* **Activity**: Would you reproduce each of the records below precisely, with the pictures left out?

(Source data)
- - - -

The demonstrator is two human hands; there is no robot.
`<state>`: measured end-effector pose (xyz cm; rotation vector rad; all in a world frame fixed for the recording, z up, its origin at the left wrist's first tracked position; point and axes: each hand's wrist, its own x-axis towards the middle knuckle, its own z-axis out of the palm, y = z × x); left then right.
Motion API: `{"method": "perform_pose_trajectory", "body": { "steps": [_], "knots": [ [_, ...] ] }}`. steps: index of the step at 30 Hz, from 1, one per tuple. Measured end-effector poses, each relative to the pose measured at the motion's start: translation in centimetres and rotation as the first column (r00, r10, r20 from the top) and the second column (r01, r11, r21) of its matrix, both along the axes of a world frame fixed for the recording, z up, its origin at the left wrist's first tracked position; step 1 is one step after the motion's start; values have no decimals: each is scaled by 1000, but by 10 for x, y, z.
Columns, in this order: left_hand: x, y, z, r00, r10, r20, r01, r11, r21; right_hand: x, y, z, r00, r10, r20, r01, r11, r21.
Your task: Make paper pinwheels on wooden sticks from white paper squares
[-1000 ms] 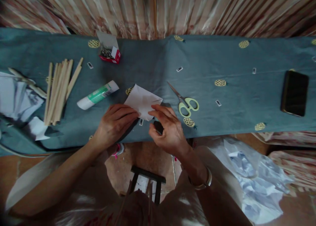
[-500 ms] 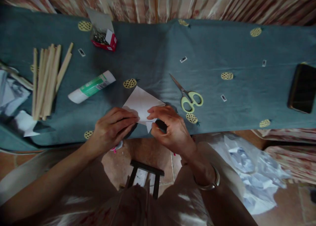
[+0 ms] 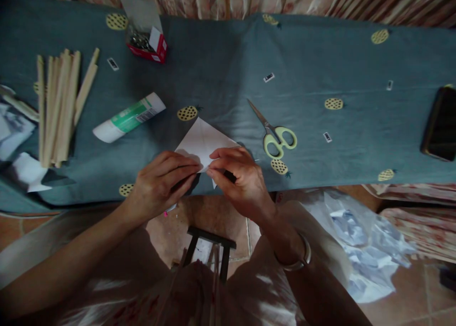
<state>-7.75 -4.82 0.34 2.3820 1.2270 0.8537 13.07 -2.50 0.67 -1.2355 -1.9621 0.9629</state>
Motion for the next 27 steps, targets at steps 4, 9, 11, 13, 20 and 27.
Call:
{"method": "perform_pose_trajectory", "body": {
  "steps": [4, 9, 11, 13, 20, 27],
  "knots": [
    [2, -3, 0, 999, 32, 21, -31, 999, -27, -7, -1, 0, 997, -64, 32, 63, 998, 26],
    [3, -3, -1, 998, -35, 45, 35, 999, 4, -13, -3, -1, 993, -91, 71, 85, 992, 92],
    [3, -2, -3, 997, -32, 66, 31, 999, 22, -14, -3, -1, 992, -96, 87, 86, 990, 113],
    [3, -1, -4, 997, -17, 79, 15, 1000, 17, -15, -3, -1, 990, -102, 100, 89, 988, 130],
    [4, 1, -4, 996, 7, 90, -7, 1000, 1, -15, -4, -1, 985, -122, 120, 102, 982, 160],
    [4, 2, -3, 995, 10, 98, -9, 1000, -17, -14, -5, -1, 983, -120, 136, 94, 978, 187]
  ]
}}
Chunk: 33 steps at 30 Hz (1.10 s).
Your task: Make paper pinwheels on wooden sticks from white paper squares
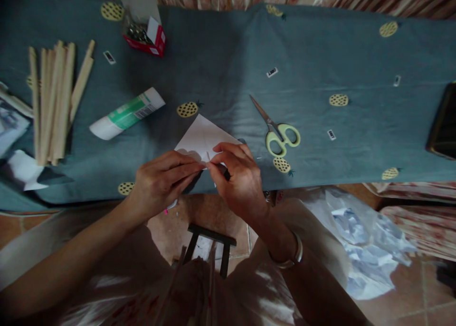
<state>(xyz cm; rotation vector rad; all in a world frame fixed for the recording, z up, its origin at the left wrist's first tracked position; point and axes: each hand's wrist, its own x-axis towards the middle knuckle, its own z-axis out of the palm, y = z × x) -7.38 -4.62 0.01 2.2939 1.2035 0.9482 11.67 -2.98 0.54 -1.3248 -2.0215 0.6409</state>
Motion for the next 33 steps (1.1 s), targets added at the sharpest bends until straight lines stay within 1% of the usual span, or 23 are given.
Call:
{"method": "perform_pose_trajectory", "body": {
  "steps": [16, 24, 30, 33],
  "knots": [
    [2, 1, 3, 1000, 19, -13, -20, 998, -52, 1, -2, 2, 999, 16, 42, -19, 997, 75],
    [2, 1, 2, 1000, 21, -10, -22, 998, -55, 0, -5, -4, 990, 70, 121, -90, 982, 167],
    [1, 2, 2, 1000, 11, -8, -12, 998, -64, 0, -6, -6, 985, 102, 142, -118, 987, 110],
    [1, 1, 1, 1000, 16, -26, -17, 998, -53, 0, -7, -8, 982, 108, 154, -125, 986, 110]
  ]
}}
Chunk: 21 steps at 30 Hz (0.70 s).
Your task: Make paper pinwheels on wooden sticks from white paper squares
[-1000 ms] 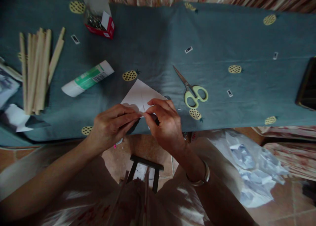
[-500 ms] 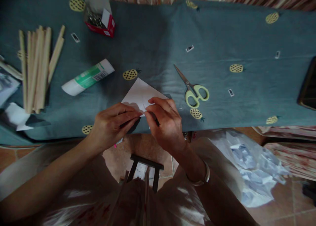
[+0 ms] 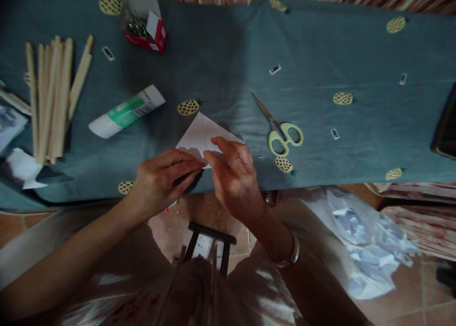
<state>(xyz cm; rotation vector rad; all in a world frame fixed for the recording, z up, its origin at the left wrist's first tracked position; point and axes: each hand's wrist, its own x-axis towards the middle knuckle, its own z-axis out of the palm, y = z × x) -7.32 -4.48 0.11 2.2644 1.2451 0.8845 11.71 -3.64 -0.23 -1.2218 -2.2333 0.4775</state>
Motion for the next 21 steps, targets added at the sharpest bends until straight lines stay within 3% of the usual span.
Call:
{"method": "perform_pose_trajectory", "body": {
  "steps": [15, 21],
  "knots": [
    [5, 0, 1, 999, 12, -42, -10, 998, 60, -10, -8, -9, 993, -4, 116, -14, 988, 154],
    [4, 0, 1, 996, 13, -90, -7, 997, 74, -3, -6, -1, 997, -1, 80, -11, 988, 156]
  ]
}}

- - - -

* **Output of the task**:
The demonstrator is two human hands; there is no robot.
`<state>`: measured end-effector pose (xyz cm; rotation vector rad; all in a world frame fixed for the recording, z up, its origin at the left wrist's first tracked position; point and axes: each hand's wrist, its own x-axis towards the middle knuckle, its own z-axis out of the palm, y = z × x); left then right.
Motion API: `{"method": "perform_pose_trajectory", "body": { "steps": [_], "knots": [ [_, ...] ] }}`. steps: index of the step at 30 Hz, from 1, one per tuple. Measured end-effector poses, each relative to the pose measured at the motion's start: translation in centimetres and rotation as the first column (r00, r10, r20 from the top) and the second column (r01, r11, r21) of its matrix, both along the axes of a world frame fixed for the recording, z up, its origin at the left wrist's first tracked position; step 1 is one step after the motion's start; values have no decimals: each is scaled by 1000, but by 10 for x, y, z.
Columns, in this order: left_hand: x, y, z, r00, r10, r20, r01, r11, r21; right_hand: x, y, z, r00, r10, r20, r01, r11, r21.
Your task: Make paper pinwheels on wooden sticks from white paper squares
[-1000 ms] 
[-500 ms] 
[+0 ms] 
<state>-7.75 -4.82 0.34 2.3820 1.2270 0.8537 13.07 -2.50 0.67 -1.2355 -1.9621 0.9629</state>
Motion for the next 27 steps, targets at steps 4, 9, 11, 13, 20 and 27.
Call:
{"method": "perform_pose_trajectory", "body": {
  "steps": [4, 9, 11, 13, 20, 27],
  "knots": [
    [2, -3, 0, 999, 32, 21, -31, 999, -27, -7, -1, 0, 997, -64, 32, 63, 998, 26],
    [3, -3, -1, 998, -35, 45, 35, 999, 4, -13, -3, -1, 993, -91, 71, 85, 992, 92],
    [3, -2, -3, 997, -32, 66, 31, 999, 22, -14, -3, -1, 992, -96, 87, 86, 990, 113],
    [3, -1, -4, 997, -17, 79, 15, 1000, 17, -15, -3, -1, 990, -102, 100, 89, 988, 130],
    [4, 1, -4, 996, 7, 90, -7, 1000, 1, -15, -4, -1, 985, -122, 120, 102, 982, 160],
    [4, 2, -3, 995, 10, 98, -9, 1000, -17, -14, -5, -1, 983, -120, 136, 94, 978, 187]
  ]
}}
Chunk: 33 steps at 30 Hz (1.10 s).
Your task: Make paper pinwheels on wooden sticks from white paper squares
<state>(xyz cm; rotation vector rad; all in a world frame fixed for the recording, z up, its origin at the left wrist's first tracked position; point and axes: each hand's wrist, its own x-axis towards the middle knuckle, its own z-axis out of the palm, y = z × x) -7.38 -4.62 0.01 2.2939 1.2035 0.9482 11.67 -2.98 0.54 -1.3248 -2.0215 0.6409</state>
Motion for the next 33 steps (1.1 s), targets added at the sharpest bends until straight lines stay within 1% of the usual span, or 23 are given.
Call:
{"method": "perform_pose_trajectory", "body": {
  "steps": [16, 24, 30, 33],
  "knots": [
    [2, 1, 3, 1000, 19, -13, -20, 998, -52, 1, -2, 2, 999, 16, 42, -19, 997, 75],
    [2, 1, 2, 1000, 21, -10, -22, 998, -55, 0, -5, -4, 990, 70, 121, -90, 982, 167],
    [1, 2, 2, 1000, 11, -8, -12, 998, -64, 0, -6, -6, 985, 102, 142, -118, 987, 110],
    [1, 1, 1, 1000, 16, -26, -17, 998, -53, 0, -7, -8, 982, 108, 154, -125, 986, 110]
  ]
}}
Chunk: 21 steps at 30 Hz (0.70 s).
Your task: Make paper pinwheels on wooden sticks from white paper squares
[-1000 ms] 
[-500 ms] 
[+0 ms] 
<state>(xyz cm; rotation vector rad; all in a world frame fixed for the recording, z up, its origin at the left wrist's first tracked position; point and axes: each hand's wrist, its own x-axis towards the middle knuckle, its own z-axis out of the palm, y = z × x) -7.32 -4.48 0.11 2.2644 1.2451 0.8845 11.71 -3.64 -0.23 -1.2218 -2.2333 0.4775</state>
Motion for the next 21 steps, targets added at the sharpest bends until straight lines stay within 3% of the usual span.
Call:
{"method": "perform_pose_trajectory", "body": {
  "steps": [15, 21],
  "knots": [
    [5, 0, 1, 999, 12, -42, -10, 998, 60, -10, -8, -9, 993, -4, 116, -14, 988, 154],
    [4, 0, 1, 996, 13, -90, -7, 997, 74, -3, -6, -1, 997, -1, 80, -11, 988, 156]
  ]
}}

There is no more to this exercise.